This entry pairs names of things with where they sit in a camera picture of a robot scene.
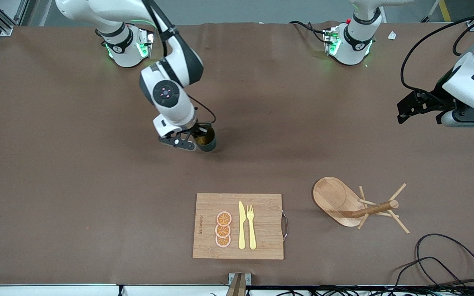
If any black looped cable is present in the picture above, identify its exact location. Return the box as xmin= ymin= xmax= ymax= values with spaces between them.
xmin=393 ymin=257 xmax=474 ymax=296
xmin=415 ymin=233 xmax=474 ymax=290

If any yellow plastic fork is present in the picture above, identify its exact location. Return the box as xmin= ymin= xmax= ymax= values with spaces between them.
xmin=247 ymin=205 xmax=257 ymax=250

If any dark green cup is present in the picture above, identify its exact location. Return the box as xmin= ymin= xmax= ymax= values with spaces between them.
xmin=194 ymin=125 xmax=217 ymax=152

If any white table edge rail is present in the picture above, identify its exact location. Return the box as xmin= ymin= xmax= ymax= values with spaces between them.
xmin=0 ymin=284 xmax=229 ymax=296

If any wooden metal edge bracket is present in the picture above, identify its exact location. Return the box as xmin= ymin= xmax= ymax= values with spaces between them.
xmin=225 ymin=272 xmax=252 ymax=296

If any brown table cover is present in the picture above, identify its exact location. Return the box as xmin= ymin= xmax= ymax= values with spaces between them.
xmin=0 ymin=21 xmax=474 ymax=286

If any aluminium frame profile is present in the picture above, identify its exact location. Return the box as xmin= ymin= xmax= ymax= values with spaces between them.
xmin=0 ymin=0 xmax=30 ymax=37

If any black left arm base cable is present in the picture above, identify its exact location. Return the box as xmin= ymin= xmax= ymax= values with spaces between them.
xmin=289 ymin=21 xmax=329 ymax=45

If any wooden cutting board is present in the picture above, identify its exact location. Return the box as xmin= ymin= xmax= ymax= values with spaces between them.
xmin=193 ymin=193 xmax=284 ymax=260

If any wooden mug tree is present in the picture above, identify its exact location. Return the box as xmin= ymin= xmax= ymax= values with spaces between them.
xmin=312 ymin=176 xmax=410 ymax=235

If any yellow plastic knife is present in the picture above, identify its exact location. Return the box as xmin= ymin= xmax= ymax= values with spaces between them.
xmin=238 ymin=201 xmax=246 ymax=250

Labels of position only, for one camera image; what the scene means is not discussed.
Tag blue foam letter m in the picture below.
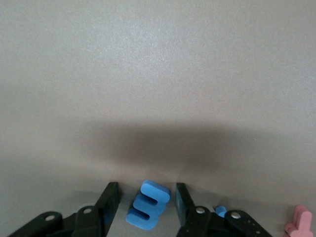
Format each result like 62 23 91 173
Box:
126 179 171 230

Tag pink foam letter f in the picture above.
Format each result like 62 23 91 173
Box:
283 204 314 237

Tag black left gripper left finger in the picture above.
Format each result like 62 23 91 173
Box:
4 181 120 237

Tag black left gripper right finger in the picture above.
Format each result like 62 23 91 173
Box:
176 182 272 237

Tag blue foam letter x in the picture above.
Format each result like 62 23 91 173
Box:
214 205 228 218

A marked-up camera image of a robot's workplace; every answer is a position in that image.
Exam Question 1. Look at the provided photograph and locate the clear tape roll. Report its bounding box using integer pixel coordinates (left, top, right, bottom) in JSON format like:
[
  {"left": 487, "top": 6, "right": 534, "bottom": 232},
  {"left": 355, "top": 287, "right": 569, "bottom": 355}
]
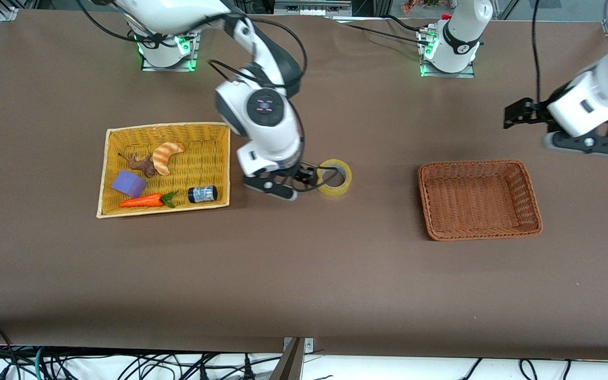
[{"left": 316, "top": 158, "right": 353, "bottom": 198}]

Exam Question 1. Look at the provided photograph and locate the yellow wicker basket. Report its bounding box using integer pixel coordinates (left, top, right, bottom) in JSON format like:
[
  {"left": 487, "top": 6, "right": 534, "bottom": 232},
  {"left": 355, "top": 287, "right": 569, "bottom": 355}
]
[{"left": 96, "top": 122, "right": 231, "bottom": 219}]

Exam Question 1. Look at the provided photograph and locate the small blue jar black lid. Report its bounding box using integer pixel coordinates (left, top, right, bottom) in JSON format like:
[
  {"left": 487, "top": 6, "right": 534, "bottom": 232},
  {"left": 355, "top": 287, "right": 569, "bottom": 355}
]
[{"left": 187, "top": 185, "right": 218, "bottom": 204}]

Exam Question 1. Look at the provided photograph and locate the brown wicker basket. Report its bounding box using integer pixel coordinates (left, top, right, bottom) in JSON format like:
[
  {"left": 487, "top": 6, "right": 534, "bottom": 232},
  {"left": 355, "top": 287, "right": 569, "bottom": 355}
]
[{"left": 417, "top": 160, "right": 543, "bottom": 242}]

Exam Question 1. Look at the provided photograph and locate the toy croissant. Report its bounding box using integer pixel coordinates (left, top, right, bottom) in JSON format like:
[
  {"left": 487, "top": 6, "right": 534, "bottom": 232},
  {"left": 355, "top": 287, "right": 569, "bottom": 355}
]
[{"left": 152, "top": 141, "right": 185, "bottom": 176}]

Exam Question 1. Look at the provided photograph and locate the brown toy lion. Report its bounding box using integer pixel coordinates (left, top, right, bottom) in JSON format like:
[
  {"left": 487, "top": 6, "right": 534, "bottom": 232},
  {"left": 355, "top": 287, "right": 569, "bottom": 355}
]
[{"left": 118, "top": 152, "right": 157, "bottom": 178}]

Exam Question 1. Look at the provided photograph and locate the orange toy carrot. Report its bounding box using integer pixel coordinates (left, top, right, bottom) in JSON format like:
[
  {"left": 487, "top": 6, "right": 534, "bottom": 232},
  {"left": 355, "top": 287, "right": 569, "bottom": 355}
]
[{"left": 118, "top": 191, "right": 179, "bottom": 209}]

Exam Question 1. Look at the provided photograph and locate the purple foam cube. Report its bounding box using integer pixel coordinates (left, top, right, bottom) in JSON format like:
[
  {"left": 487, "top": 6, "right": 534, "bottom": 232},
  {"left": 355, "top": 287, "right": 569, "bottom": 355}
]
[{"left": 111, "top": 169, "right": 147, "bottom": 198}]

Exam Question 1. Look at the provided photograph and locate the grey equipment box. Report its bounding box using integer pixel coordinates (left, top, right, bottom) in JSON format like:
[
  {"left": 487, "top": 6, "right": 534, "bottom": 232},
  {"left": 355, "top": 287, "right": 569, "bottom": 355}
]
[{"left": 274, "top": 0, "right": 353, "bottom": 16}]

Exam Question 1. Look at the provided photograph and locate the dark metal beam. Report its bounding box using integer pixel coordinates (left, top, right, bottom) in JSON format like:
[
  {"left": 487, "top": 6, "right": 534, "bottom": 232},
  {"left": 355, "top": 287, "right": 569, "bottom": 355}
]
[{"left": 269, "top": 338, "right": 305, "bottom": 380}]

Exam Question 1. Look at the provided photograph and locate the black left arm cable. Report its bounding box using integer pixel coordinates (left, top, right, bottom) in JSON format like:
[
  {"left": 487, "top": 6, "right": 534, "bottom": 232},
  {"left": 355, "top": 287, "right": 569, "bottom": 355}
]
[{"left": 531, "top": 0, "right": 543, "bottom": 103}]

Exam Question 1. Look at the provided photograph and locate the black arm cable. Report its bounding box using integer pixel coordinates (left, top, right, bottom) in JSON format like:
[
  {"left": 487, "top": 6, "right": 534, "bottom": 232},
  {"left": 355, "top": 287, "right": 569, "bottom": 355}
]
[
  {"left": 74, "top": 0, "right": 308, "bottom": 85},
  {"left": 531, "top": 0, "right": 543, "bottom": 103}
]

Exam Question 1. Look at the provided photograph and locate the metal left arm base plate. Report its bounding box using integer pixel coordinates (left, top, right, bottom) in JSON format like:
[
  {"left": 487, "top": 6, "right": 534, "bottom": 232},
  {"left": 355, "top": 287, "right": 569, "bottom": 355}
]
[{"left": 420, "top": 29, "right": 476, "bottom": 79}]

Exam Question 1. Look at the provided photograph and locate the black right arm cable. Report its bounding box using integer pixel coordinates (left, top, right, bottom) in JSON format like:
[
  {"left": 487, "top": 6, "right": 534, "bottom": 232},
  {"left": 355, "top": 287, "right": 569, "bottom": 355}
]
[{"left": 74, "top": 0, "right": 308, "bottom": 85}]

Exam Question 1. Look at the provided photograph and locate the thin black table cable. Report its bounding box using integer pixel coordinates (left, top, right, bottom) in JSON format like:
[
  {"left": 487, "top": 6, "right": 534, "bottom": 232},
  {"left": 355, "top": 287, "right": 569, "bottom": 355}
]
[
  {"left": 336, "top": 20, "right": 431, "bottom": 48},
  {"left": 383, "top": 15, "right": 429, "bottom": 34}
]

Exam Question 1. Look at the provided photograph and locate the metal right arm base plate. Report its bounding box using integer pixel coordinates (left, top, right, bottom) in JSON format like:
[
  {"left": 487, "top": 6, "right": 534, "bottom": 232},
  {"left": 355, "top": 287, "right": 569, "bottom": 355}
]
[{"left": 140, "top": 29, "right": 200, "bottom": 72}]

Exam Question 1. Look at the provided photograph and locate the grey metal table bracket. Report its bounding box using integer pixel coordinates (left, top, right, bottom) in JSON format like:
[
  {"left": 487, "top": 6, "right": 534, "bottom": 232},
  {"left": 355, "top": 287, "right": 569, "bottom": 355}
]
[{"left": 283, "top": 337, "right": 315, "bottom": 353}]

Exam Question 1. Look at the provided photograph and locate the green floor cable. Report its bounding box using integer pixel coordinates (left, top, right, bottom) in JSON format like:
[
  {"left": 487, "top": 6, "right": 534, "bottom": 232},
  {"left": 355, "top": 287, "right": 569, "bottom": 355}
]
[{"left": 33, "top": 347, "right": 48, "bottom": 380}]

» **TASK ITEM**
Search the lines above for the string "plate", then show every one that has it.

» **TASK OUTPUT**
Exam Question 1. Look at the provided photograph and locate the metal left arm base plate. Report its bounding box using integer pixel coordinates (left, top, right, bottom) in JSON format like:
Exam Question 1. Look at the provided photograph and locate the metal right arm base plate. Report its bounding box using integer pixel coordinates (left, top, right, bottom) in JSON format like:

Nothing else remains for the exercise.